**Instructions to follow**: The response should be the lines of the data, starting at the first and ending at the one that contains "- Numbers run", copied without change.

══ Dataset section

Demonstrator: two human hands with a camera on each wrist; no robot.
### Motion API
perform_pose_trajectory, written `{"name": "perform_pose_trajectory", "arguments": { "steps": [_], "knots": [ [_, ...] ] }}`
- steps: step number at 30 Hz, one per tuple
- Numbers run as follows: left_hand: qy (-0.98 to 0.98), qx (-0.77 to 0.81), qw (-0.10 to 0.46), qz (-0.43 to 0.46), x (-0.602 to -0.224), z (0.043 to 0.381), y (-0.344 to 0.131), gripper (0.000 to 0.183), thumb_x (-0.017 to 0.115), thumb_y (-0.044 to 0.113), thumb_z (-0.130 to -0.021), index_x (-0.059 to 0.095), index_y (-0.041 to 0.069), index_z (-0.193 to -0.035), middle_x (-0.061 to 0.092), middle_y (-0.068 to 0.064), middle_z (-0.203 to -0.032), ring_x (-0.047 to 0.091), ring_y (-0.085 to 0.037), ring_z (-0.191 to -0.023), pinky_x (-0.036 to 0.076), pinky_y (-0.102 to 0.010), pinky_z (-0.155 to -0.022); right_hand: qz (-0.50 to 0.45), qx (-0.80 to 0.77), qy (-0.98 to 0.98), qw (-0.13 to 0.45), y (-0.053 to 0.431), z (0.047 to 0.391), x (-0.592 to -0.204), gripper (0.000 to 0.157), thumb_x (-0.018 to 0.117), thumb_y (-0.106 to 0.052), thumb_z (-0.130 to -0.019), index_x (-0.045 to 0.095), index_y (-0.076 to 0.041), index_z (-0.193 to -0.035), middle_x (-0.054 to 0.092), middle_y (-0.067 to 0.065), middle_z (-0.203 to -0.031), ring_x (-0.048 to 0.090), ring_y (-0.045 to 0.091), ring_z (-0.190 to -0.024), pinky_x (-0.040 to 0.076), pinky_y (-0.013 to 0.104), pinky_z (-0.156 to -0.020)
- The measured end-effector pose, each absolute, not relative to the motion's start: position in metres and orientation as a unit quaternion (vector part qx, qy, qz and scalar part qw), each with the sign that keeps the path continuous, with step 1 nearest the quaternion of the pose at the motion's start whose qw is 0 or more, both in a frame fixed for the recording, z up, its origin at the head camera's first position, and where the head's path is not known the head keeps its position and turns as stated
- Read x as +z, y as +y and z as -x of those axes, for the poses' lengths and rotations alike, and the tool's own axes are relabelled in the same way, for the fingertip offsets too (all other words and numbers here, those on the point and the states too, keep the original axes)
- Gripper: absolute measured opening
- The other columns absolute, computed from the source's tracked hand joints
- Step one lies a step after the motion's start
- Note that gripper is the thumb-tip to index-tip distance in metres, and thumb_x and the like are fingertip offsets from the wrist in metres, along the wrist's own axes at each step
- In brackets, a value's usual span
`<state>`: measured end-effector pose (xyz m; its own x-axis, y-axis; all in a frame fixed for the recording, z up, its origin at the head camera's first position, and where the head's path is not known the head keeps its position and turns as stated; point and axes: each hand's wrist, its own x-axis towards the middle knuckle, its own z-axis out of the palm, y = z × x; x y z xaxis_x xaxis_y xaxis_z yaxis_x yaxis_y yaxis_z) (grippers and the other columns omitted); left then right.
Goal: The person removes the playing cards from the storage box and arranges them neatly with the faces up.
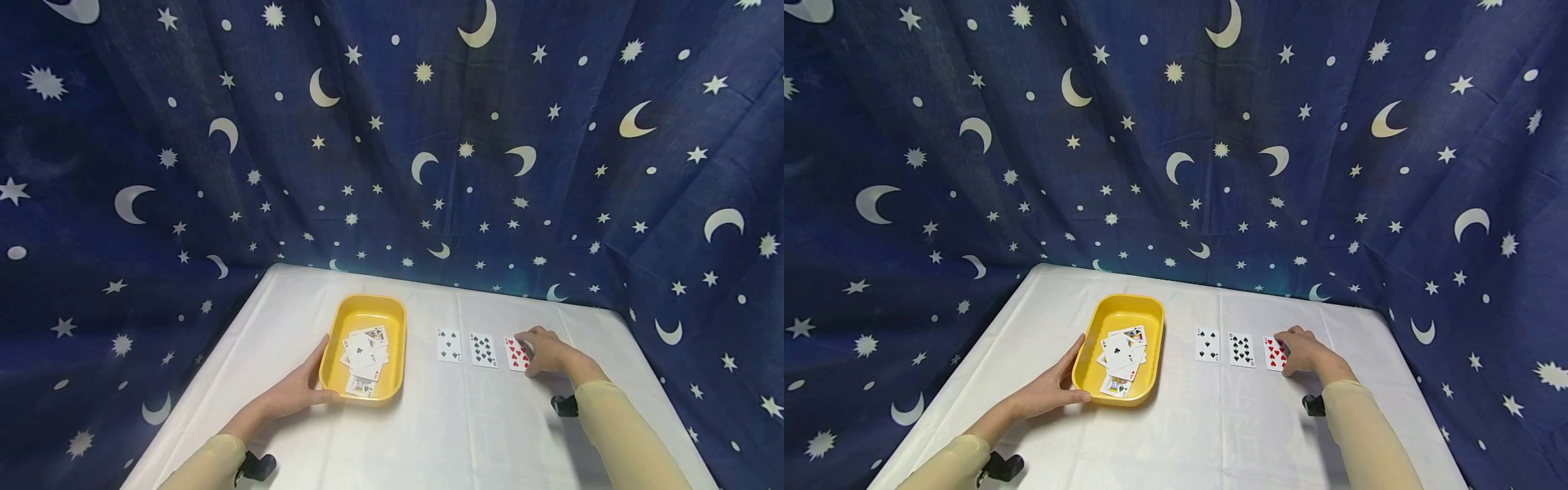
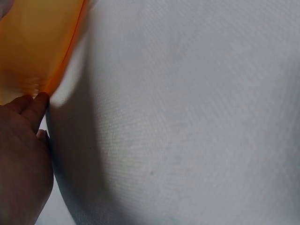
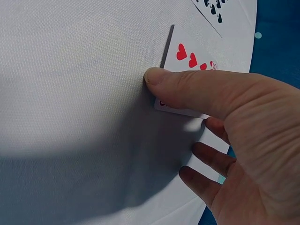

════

**Solved exercise**:
Demonstrator: two human hands with a camera on each wrist; no robot.
### Motion API
perform_pose_trajectory, written `{"name": "perform_pose_trajectory", "arguments": { "steps": [_], "knots": [ [_, ...] ] }}`
- steps: step number at 30 Hz, one per tuple
- Numbers run as follows: left_hand: qy (-0.98 to 0.98), qx (-0.77 to 0.81), qw (-0.10 to 0.46), qz (-0.43 to 0.46), x (-0.602 to -0.224), z (0.043 to 0.381), y (-0.344 to 0.131), gripper (0.000 to 0.183), thumb_x (-0.017 to 0.115), thumb_y (-0.044 to 0.113), thumb_z (-0.130 to -0.021), index_x (-0.059 to 0.095), index_y (-0.041 to 0.069), index_z (-0.193 to -0.035), middle_x (-0.061 to 0.092), middle_y (-0.068 to 0.064), middle_z (-0.203 to -0.032), ring_x (-0.047 to 0.091), ring_y (-0.085 to 0.037), ring_z (-0.191 to -0.023), pinky_x (-0.036 to 0.076), pinky_y (-0.102 to 0.010), pinky_z (-0.155 to -0.022); right_hand: qz (-0.50 to 0.45), qx (-0.80 to 0.77), qy (-0.98 to 0.98), qw (-0.13 to 0.45), y (-0.053 to 0.431), z (0.047 to 0.391), x (-0.592 to -0.204), gripper (0.000 to 0.157), thumb_x (-0.018 to 0.117), thumb_y (-0.106 to 0.052), thumb_z (-0.130 to -0.019), index_x (-0.045 to 0.095), index_y (-0.076 to 0.041), index_z (-0.193 to -0.035), middle_x (-0.054 to 0.092), middle_y (-0.067 to 0.065), middle_z (-0.203 to -0.031), ring_x (-0.048 to 0.090), ring_y (-0.045 to 0.091), ring_z (-0.190 to -0.024), pinky_x (-0.040 to 0.076), pinky_y (-0.013 to 0.104), pinky_z (-0.156 to -0.020)

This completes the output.